FileLike is a protocol for file objects with synchronous read access. AsyncFileLike is its async counterpart with the same properties but async read methods.

from cocoindex.resources.file import FileLike

def process_file(file: FileLike) -> str:
text = file.read_text()
...
return text
from cocoindex.resources.file import AsyncFileLike

async def process_file_async(file: AsyncFileLike) -> str:
text = await file.read_text()
...
return text

Properties:

  • file_path — A FilePath object representing the file's path. Access the relative path via file_path.path (PurePath).
  • size — File size in bytes
  • modified_time — File modification time (datetime)

Methods:

  • read(size=-1) — Read file content as bytes. Pass size to limit bytes read.
  • read_text(encoding=None, errors="replace") — Read as text. Auto-detects encoding via BOM if not specified.

Memoization:

FileLike objects provide a memoization key based on file_path and modified_time. When used as arguments to a memoized function, CocoIndex can detect when a file has changed and skip recomputation for unchanged files.

FilePath

FilePath is a base class that combines a base directory (with a stable key) and a relative path. This enables stable memoization even when the entire directory tree is moved to a different location.

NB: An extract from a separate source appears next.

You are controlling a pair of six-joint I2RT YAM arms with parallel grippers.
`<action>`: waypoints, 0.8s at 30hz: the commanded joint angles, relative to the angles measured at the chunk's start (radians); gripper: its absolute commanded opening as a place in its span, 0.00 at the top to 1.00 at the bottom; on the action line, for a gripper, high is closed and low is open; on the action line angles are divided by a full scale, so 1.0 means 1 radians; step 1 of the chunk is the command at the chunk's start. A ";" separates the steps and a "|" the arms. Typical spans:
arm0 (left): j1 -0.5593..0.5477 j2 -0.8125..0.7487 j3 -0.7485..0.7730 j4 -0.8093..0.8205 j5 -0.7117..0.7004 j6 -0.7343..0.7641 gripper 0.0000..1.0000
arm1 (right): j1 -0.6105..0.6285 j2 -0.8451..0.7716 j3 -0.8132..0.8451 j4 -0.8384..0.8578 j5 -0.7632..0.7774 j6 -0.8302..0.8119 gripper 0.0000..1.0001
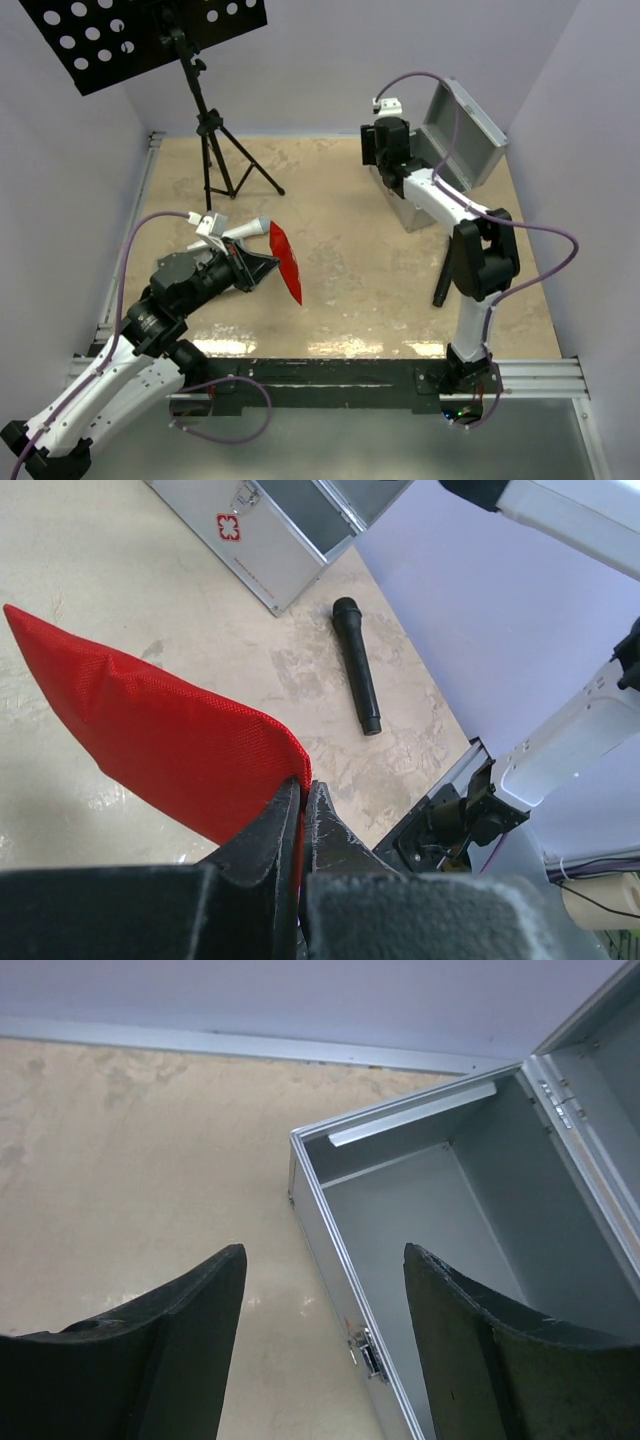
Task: Organize the medicine kit
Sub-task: Move the medicine box to the center of the board.
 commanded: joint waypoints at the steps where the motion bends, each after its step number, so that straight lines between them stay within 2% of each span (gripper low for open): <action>1: 0.003 -0.010 -0.016 0.066 0.027 0.031 1.00 | -0.006 0.053 0.067 -0.010 -0.027 -0.071 0.32; 6: 0.003 -0.014 -0.021 0.060 0.022 0.040 1.00 | -0.006 0.111 0.076 -0.004 0.020 -0.102 0.33; 13: 0.004 -0.022 0.031 -0.018 -0.010 0.070 1.00 | -0.008 0.188 0.113 -0.004 0.097 -0.131 0.43; 18: 0.003 -0.036 0.041 -0.028 -0.021 0.080 1.00 | -0.006 0.211 0.102 -0.005 0.076 -0.142 0.60; 22: 0.004 -0.045 0.038 -0.031 -0.021 0.081 1.00 | -0.005 0.176 0.045 0.022 0.059 -0.162 0.82; 24: 0.004 -0.051 0.033 -0.026 -0.021 0.078 1.00 | -0.002 0.142 0.015 0.031 0.045 -0.177 0.89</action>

from cocoindex.resources.file import FilePath

Each connector provides its own FilePath subclass (e.g., localfs.FilePath). The base class defines the common interface.

Properties:

  • base_dir — A KeyedConnection object that holds the base directory. The base_dir.key is used for stable memoization.
  • path — The path relative to the base directory (PurePath).

Methods:

  • resolve() — Resolve to the full path (type depends on the connector, e.g., pathlib.Path for local filesystem).

Path Operations:

FilePath supports most pathlib.PurePath operations:

# Join paths with /
config_path = source_dir / "config" / "settings.json"

# Access path properties
config_path.name # "settings.json"
config_path.stem # "settings"
config_path.suffix # ".json"
config_path.parts # ("config", "settings.json")
config_path.parent # FilePath pointing to "config/"

# Modify path components
config_path.with_name("other.json")
config_path.with_suffix(".yaml")
config_path.with_stem("config")

# Pattern matching
config_path.match("*.json") # True

# Convert to POSIX string
config_path.as_posix() # "config/settings.json"

Memoization:

FilePath provides a memoization key based on (base_dir.key, path). This means:

  • Two FilePath objects with the same base directory key and relative path have the same memo key
  • Moving the entire project directory doesn't invalidate memoization, as long as you re-register with the same key

For connector-specific usage (e.g., register_base_dir), see the individual connector documentation like Local File System.

FilePathMatcher

FilePathMatcher is a protocol for filtering files and directories during traversal.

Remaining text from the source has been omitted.